■ **What this task involves**
Keep the lines exact and the pictures out as you repeat the following listing.

■ **Data extract**
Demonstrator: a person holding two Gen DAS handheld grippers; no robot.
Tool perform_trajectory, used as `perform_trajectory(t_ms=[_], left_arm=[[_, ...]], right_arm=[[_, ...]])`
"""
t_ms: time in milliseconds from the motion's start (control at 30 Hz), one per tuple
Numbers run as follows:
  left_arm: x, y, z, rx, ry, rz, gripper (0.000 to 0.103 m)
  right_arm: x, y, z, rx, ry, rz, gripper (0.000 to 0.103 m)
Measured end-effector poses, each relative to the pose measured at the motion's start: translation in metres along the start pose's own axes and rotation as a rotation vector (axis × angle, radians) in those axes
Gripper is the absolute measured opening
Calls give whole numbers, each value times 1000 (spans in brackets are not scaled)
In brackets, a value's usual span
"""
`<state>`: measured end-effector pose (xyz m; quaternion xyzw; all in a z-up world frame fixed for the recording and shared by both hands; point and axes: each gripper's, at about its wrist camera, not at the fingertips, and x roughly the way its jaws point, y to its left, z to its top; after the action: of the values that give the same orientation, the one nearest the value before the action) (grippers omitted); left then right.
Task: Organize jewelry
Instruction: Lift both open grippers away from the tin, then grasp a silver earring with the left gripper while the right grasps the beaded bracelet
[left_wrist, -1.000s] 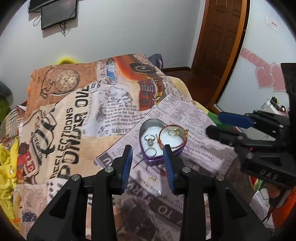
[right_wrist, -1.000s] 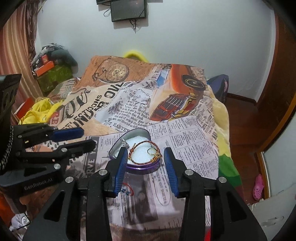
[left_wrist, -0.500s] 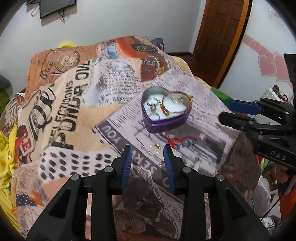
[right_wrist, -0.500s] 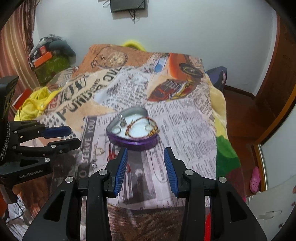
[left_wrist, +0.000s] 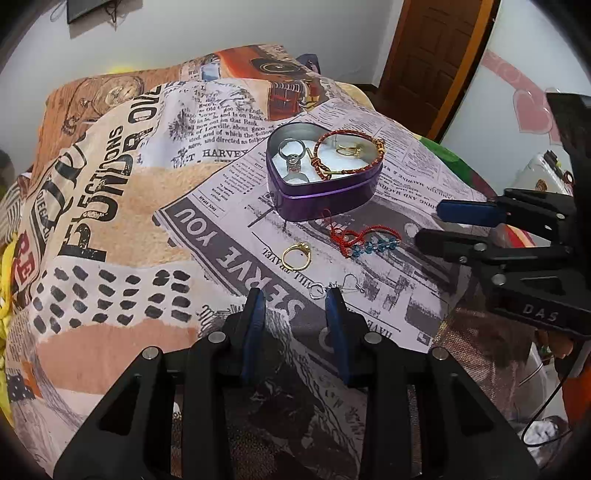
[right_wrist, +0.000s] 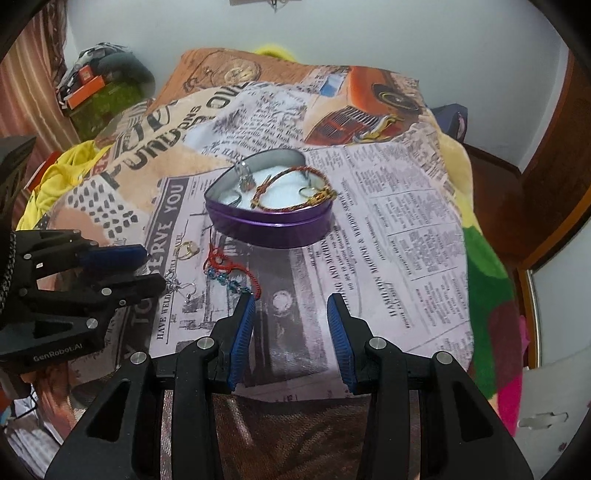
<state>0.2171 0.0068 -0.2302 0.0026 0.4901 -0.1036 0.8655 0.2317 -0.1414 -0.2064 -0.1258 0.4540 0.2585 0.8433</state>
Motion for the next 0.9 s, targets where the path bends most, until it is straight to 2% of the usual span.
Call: perform_trajectory(t_ms=[300, 467, 767, 800, 900], left_arm=[[9, -4, 3, 23, -7, -28, 33], [10, -2, 3, 15, -15, -47, 17], [11, 0, 3, 6, -21, -56, 8], [10, 0, 3, 6, -21, -54, 8], [9, -1, 2, 12, -26, -47, 8]], right_arm=[[16, 10, 3, -39, 17, 24, 37], [22, 10, 6, -35, 15, 58, 37], [33, 18, 12, -47, 14, 60, 37], [33, 19, 11, -52, 13, 58, 33], [34, 25, 11, -71, 15, 72, 8]])
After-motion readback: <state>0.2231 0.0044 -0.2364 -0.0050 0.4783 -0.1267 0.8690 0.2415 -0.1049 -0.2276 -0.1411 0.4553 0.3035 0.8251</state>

■ **Your response**
Demonstrator: a person holding two Gen DAS handheld grippers; no robot.
Tool perform_trajectory, used as `perform_trajectory(t_ms=[_], left_arm=[[_, ...]], right_arm=[[_, ...]])`
"""
t_ms: time in milliseconds from the motion's start (control at 30 Hz), one per tuple
Numbers run as follows:
  left_arm: x, y, z, rx, ry, rz, gripper (0.000 to 0.103 m)
  right_arm: x, y, z, rx, ry, rz, gripper (0.000 to 0.103 m)
Measured end-effector poses, each relative to the pose measured at the motion's start: translation in metres along the start pose's own axes and rotation as a rotation vector (axis × angle, radians) in those axes
Gripper is the absolute measured opening
Calls give whole numbers, each value times 1000 (spans in brackets are not scaled)
In brackets, a value's usual span
"""
`<state>`: measured end-effector pose (xyz m; quaternion xyzw; all in a z-up world frame fixed for the recording and shared by both hands; point and axes: each gripper's, at about its wrist camera, not at the fingertips, and x roughly the way its jaws point, y to its left, z to its top; after the action: of the values that give the same orientation, the one nearest the value before the action) (grippers omitted); left then right.
Task: Organize jewelry
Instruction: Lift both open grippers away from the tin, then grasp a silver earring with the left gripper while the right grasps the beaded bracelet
[left_wrist, -1.000s] 
[right_wrist, -1.000s] 
[left_wrist, -0.500s] 
[right_wrist, -0.500s] 
[left_wrist, +0.000s] 
[right_wrist, +0.000s] 
<state>0.2171 0.0068 -0.2302 0.0026 0.4901 -0.1036 0.8655 0.2317 -0.1414 -0.2064 -0.1258 0.4540 0.2585 0.8433</state>
Motion for the next 0.9 s, targets where the path bends most, until it is straight to 2% of the usual span.
Call: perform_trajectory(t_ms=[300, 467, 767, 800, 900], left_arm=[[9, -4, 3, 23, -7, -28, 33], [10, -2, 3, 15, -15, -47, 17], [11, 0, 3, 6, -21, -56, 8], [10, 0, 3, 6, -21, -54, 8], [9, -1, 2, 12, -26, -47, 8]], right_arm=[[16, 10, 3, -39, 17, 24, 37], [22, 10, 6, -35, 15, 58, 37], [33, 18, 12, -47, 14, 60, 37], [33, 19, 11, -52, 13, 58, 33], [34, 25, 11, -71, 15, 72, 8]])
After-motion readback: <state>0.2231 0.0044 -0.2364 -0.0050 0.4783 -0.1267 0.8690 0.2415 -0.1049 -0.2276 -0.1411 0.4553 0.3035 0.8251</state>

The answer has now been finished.